WORK ORDER.
Pull every line holding the word "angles" out of the data and copy it.

== == ==

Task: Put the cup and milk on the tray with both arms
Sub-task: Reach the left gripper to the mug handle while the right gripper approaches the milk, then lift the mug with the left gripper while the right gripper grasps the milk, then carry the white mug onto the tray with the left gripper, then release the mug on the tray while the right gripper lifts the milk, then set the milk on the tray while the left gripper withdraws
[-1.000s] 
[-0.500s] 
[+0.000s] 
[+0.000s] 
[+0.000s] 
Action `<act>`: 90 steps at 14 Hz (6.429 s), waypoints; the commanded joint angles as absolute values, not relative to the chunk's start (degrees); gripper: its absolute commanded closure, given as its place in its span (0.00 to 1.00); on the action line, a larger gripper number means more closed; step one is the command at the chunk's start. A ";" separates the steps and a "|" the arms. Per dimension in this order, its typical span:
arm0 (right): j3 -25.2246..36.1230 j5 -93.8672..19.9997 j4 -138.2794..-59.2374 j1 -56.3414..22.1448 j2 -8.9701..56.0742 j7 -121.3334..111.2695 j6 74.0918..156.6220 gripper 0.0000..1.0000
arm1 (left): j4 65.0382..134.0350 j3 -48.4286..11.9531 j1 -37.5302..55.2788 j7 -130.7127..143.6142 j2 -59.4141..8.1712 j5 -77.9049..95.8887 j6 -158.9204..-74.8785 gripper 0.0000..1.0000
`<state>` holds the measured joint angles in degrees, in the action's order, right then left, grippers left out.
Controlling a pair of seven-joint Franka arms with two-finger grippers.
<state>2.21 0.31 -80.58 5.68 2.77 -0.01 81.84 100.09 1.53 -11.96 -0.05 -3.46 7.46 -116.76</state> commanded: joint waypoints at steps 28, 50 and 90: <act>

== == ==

ANSWER FOR THIS EXERCISE.
Action `<act>`: 90 steps at 14 Hz (6.429 s), waypoints; the commanded joint angles as absolute values, not relative to the chunk's start (degrees); gripper: its absolute commanded closure, given as its place in its span (0.00 to 1.00); on the action line, a larger gripper number means more closed; step one is the command at the chunk's start. A ";" separates the steps and a "|" the arms. Per dimension in this order, its typical span:
`<state>` holds the measured joint angles in degrees, in the action's order, right then left, grippers left out.

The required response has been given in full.